** DATA BELOW **
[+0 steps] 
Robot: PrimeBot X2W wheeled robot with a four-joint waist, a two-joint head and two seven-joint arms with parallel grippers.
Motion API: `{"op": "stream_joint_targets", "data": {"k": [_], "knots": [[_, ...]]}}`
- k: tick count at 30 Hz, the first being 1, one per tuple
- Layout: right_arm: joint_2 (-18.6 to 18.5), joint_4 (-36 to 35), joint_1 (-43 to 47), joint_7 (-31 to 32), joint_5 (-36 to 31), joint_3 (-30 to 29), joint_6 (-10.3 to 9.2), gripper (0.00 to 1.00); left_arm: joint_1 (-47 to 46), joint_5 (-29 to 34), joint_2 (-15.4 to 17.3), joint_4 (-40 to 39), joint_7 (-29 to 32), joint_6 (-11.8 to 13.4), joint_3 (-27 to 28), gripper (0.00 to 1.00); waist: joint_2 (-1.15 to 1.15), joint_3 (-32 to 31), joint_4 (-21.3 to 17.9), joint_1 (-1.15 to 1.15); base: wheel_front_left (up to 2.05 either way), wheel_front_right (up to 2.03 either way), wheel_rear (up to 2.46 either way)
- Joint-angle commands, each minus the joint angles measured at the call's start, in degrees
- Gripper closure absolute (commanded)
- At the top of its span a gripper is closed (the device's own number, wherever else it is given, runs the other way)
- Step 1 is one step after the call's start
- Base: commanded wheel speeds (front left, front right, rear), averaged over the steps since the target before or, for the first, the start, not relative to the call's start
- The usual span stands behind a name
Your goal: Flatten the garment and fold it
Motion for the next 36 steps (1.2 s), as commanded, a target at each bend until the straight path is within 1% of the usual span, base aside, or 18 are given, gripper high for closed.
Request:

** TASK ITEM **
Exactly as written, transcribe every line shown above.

** EXERCISE OUTPUT **
[+0 steps] 
Robot: PrimeBot X2W wheeled robot with a four-joint waist, a two-joint head and two seven-joint arms with parallel grippers.
Motion API: `{"op": "stream_joint_targets", "data": {"k": [_], "knots": [[_, ...]]}}`
- k: tick count at 30 Hz, the first being 1, one per tuple
- Layout: right_arm: joint_2 (-18.6 to 18.5), joint_4 (-36 to 35), joint_1 (-43 to 47), joint_7 (-31 to 32), joint_5 (-36 to 31), joint_3 (-30 to 29), joint_6 (-10.3 to 9.2), gripper (0.00 to 1.00); left_arm: joint_1 (-47 to 46), joint_5 (-29 to 34), joint_2 (-15.4 to 17.3), joint_4 (-40 to 39), joint_7 (-29 to 32), joint_6 (-11.8 to 13.4), joint_3 (-27 to 28), gripper (0.00 to 1.00); waist: joint_2 (-1.15 to 1.15), joint_3 (-32 to 31), joint_4 (-21.3 to 17.9), joint_1 (-1.15 to 1.15); base: wheel_front_left (up to 2.05 either way), wheel_front_right (up to 2.03 either way), wheel_rear (up to 2.46 either way)
- Joint-angle commands, each minus the joint angles measured at the call's start, in degrees
- Gripper closure absolute (commanded)
- At the top of its span a gripper is closed (the device's own number, wherever else it is given, runs the other way)
- Step 1 is one step after the call's start
- Base: commanded wheel speeds (front left, front right, rear), averaged over the steps since the target before or, for the first, the start, not relative to the call's start
- The usual span stands behind a name
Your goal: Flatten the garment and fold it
Motion for the next 36 steps (1.2 s), as commanded, a target at each bend until the straight path is within 1% of the usual span, base aside, or 18 are given, gripper high for closed.
Request:

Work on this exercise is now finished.